If you think about it, it's odd to advocate more research and development for fintechs, but it is something we need to bear in mind at all times.

Innovation is hard wired into our DNA, but often it´s front loaded. We're natural disruptors, wanting to take on what is already out there, and we launch our product with a great push in all stages of the journey.

But it can be a journey in one lane. It’s easy to lose focus. As you gather momentum, it´s easy to forget that you have to keep innovating, keep mixing it up, otherwise you can quickly get stuck and even go backwards.
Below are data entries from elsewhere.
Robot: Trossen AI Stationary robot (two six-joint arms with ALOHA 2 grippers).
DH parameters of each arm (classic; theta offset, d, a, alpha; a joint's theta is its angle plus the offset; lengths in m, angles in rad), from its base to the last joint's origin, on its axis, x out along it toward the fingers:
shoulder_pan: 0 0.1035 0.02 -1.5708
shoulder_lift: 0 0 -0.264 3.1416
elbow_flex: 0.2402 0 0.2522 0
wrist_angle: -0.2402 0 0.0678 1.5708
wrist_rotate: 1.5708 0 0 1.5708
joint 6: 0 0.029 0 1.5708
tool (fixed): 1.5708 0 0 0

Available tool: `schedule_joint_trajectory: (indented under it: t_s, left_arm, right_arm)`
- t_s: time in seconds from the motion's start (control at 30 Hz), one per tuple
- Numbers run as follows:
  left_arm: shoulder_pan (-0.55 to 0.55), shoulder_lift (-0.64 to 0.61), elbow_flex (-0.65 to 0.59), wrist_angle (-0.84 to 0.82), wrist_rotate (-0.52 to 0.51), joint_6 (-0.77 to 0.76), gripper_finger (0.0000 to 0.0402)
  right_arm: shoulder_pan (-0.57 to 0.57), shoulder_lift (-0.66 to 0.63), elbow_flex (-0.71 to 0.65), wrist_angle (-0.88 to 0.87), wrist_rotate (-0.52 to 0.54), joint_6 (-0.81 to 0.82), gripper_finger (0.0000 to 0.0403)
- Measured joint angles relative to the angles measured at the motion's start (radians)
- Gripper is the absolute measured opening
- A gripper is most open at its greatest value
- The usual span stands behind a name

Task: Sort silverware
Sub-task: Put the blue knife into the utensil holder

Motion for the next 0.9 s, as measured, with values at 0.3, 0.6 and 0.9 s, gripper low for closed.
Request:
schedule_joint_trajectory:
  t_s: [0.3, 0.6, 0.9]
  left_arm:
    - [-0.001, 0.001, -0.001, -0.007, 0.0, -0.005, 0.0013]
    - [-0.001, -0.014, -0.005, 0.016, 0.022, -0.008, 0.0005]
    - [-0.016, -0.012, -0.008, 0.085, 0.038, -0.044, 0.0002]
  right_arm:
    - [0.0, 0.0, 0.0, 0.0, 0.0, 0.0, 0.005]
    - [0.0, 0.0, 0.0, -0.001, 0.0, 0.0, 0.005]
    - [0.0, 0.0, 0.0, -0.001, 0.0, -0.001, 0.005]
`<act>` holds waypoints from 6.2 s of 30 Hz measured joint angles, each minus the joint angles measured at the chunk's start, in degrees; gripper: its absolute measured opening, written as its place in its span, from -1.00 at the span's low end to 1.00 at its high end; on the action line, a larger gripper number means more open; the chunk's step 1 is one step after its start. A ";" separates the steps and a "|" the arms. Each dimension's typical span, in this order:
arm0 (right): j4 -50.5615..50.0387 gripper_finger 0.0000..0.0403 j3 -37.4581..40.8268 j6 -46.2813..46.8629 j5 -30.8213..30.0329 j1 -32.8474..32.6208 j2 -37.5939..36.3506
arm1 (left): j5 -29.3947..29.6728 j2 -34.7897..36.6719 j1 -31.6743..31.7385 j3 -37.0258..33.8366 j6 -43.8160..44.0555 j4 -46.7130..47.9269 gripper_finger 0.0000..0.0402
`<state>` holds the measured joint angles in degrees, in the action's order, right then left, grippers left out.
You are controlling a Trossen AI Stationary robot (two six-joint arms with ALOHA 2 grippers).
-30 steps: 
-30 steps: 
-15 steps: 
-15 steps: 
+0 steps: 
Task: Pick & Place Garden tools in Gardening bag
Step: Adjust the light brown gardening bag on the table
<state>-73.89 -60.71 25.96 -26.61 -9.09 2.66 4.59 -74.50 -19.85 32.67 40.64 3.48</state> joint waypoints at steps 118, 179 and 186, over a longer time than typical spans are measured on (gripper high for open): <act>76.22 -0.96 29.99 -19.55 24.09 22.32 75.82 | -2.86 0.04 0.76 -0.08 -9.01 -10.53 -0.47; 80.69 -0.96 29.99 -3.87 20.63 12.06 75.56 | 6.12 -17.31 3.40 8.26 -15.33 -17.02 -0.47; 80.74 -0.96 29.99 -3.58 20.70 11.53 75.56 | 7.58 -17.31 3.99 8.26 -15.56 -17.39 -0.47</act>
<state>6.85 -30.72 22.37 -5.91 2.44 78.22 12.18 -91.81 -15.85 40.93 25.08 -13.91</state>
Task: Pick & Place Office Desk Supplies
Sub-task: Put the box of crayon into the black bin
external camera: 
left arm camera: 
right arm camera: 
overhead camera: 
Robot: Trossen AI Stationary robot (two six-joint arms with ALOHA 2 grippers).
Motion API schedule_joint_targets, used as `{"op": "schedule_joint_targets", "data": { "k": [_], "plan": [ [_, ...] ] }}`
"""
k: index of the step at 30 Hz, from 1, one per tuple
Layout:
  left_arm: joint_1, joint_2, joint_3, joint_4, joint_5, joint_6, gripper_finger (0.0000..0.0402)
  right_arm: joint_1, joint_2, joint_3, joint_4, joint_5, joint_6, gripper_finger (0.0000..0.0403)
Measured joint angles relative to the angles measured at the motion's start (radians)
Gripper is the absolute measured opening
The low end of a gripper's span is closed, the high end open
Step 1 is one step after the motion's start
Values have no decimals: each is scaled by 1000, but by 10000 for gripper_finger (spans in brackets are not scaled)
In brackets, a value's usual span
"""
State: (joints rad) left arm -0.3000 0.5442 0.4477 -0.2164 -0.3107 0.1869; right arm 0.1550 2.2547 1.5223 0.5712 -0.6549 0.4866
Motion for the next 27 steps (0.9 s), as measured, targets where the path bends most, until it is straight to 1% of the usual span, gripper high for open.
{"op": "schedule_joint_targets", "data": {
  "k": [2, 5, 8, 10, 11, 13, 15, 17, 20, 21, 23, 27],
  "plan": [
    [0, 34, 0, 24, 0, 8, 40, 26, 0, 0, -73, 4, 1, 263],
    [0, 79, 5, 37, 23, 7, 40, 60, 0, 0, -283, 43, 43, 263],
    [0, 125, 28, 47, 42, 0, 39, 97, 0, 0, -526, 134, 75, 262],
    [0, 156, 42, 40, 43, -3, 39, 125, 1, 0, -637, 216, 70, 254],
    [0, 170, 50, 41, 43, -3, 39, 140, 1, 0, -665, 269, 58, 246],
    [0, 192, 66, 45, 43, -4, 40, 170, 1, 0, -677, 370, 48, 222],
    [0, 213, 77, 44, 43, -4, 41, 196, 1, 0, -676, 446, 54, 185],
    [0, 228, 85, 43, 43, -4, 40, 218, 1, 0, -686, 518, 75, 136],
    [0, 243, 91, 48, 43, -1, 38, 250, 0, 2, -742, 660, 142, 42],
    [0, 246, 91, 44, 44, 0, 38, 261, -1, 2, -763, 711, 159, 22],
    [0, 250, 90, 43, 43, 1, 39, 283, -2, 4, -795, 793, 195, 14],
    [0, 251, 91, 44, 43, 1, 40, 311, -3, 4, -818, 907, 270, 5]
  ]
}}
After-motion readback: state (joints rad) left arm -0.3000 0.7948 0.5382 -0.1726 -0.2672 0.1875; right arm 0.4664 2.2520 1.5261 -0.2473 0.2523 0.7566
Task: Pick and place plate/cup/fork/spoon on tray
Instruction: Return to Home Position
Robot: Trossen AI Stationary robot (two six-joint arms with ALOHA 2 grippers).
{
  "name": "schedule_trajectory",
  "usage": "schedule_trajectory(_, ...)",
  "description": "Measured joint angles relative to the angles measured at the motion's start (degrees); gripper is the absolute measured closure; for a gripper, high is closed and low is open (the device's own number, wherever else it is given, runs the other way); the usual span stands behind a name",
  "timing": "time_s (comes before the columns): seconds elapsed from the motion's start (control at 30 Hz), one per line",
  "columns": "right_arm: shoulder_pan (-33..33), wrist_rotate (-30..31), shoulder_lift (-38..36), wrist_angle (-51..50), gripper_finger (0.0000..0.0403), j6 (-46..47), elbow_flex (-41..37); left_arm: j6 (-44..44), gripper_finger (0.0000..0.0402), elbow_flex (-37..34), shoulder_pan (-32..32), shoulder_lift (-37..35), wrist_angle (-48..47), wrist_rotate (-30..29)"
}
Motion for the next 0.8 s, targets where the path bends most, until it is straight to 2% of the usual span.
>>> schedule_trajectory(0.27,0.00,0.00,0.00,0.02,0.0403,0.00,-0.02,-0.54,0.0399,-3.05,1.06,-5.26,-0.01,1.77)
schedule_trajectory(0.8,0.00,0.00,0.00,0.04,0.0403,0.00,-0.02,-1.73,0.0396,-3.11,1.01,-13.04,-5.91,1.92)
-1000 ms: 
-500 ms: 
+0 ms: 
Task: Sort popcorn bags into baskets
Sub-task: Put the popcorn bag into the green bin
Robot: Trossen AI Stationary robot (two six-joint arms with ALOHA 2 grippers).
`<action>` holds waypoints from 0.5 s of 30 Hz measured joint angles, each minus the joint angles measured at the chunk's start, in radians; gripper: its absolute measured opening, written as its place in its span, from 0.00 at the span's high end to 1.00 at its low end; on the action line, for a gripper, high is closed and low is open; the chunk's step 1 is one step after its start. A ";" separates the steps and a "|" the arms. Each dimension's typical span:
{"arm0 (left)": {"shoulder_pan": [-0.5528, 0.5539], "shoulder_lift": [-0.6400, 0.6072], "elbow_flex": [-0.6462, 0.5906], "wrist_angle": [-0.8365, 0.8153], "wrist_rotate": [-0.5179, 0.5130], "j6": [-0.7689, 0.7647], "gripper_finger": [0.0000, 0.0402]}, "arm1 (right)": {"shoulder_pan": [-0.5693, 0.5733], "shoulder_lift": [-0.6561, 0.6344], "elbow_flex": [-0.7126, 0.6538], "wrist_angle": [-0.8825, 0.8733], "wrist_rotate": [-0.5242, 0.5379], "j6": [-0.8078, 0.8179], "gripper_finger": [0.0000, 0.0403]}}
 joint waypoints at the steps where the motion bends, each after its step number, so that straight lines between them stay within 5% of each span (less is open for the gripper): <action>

R&D is hard, the results aren’t always known and can often fail. Once we find something that works, we want to capitalize on it and bask in the glory of that success. Doing so, however, is a recipe for disaster. Anyone remember Yahoo of the early 2000s vs today? How about Blockbuster? And the long, sad list of companies that failed to continuously innovate goes on.

Ages poorly

R&D ages poorly. Success breeds interest, both from customers and competition. A stagnant product set, brought about by a lack of R&D and Innovation, opens the door for competitors to out-flank you and take you out of the game. This is especially true with dealing with well-funded, innovative companies such as unicorns.

To remain competitive, a fintech must become adept at effective R&D investment with a focus on results and bringing that resulting technology to market. Either way, this requires a continuous focus on R&D.

This is true despite the many challenges that come with R&D and Innovation. There are always competing priorities. R&D takes time, and time is never on the side of a fintech startup. Investors want to see products in the market and revenue generation faster. Budgets can run low and the customer base never stands still.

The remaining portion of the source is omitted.